Medical Management/Treatment Plan including goals of treatment, pharmacological and non-pharmacological treatment including rationales from evidence-based studies
There are two main options in the treatment of morbid obesity: Non-surgical treatment and surgical treatment. Under the non-surgical option of treating morbid obesity there are conventional methods recommended for weight loss such as medication, exercise, and dieting. While these options may work in the short-term, for people who present with morbid obesity, these options may not solve the problem permanently, resulting instead in the ‘yo-yo syndrome’ where weight lost is continually gained back and lost again often with serious health and psychological consequences. Since the development of obesity may involve central pathophysiological mechanisms such as neuroendocrine hormone dysfunction and impaired brain circuit regulation, anti-obesity drugs may be prescribed in addition to other management therapies to reduce fat absorption and appetite (Zhang, et al., 2014).

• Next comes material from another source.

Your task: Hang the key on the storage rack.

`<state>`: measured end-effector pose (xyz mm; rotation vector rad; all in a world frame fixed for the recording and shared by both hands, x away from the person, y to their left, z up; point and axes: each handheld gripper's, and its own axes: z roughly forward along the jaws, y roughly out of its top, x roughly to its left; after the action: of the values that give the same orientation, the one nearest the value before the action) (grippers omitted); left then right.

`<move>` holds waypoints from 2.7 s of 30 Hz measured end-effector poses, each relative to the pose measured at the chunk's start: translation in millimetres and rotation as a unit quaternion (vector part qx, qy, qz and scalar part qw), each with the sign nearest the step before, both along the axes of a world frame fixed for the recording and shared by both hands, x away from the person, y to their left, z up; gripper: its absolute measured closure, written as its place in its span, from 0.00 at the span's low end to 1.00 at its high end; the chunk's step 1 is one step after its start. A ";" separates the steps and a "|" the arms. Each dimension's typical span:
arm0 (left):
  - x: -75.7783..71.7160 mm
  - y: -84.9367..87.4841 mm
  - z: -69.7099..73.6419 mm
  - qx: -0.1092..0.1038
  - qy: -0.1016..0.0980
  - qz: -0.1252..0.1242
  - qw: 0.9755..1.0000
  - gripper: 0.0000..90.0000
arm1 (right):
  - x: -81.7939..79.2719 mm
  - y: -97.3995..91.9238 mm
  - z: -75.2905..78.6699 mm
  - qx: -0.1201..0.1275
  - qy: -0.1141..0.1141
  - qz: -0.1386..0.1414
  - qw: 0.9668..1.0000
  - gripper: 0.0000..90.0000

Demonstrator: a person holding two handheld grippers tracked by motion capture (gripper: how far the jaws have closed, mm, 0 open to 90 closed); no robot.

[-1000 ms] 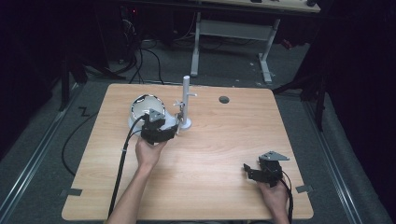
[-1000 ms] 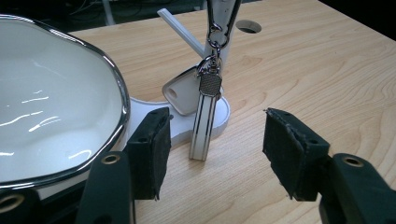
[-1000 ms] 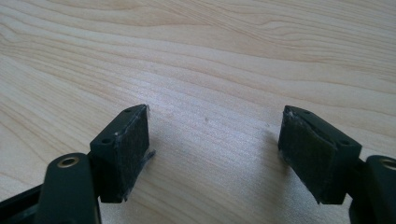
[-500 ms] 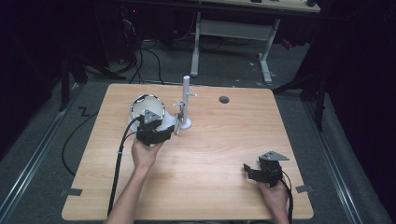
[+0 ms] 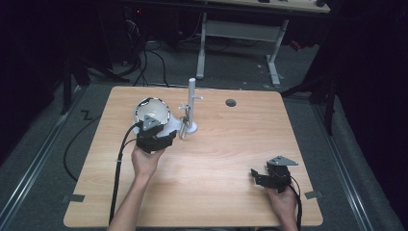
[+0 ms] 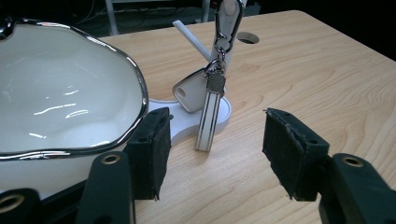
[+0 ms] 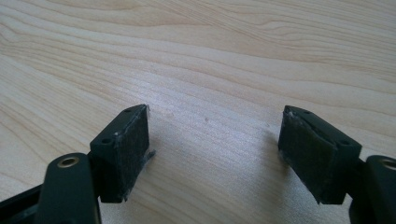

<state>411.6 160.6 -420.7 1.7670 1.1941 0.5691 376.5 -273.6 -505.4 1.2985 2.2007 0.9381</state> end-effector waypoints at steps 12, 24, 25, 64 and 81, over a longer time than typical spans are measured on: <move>-9.8 4.3 4.2 0.002 -0.007 -0.003 1.000 0.47 | 0.0 0.0 0.0 0.000 0.000 0.000 1.000 0.28; -20.1 6.8 11.1 -0.004 -0.013 -0.013 1.000 0.47 | 0.1 0.0 0.0 0.000 0.000 0.000 1.000 0.28; -21.0 7.4 11.8 -0.005 -0.014 -0.013 1.000 0.47 | 0.1 0.0 0.0 0.000 0.000 0.000 1.000 0.28; -67.2 48.5 0.1 -0.025 -0.024 0.028 0.999 0.46 | 0.4 0.0 0.0 0.000 0.000 0.000 1.000 0.28; -78.5 55.9 -23.7 -0.008 -0.011 0.044 0.999 0.45 | 0.2 0.0 0.0 0.000 0.000 -0.001 1.000 0.28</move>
<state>333.1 216.5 -444.4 1.6968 1.2624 0.6261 376.7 -273.6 -505.4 1.2990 2.1992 0.9373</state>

Under the surgical option of treating morbid obesity there are certain procedures such as Laparoscopic Adjustable Gastric Banding and the Gastric Sleeve that have helped patients improve their health and enhance their quality of life by maintaining significant weight loss (Alexandrou, et al., 2015). In the effort to lessen nutrient absorption and stomach volume, and to induce faster satiety, Bariatric surgeries performed on morbidly obese individuals have been successful.
Morbidly Obese Patients and Family
Morbidly obese children and adults alike face numerous challenges in their lives and often become withdrawn from society through experiencing instances of stereotyping, stigma, and rejection, which takes a toll on their health and psychological wellbeing. This often results in anxiety, body image concerns, avoidance of physical activity, suicide, self-harm, depression, low self-esteem, and binge eating (Flint, 2015). This further strains their relationships with their families who have to care for them, assist them with mobility, contribute financially to cater for their medical expenses and non-standard lifestyle that requires modifications in nearly all areas, transportation, dietary needs, specialized equipment, and modified structures at home. To help morbidly obese patients and their families to co-existing positively and supportively, the preservation of patients’ dignity remains at the core where the family ought to receive caregiver training and education that uses supportive language, and respectful communication (American Diabetes Association, 2016).
Morbid obesity is an ultimately fatal disease with those living with the disease living in a difficult state. To make the management and care of morbid obesity more effective and streamlined, the needs and perspectives of patients, care providers and the family members of the patients must be understood. To optimize opportunities and to avoid substandard approaches in the provision of the best care for morbidly obese patients, lessons should be continually learned from the current and past experiences of caring for the morbidly obese patients.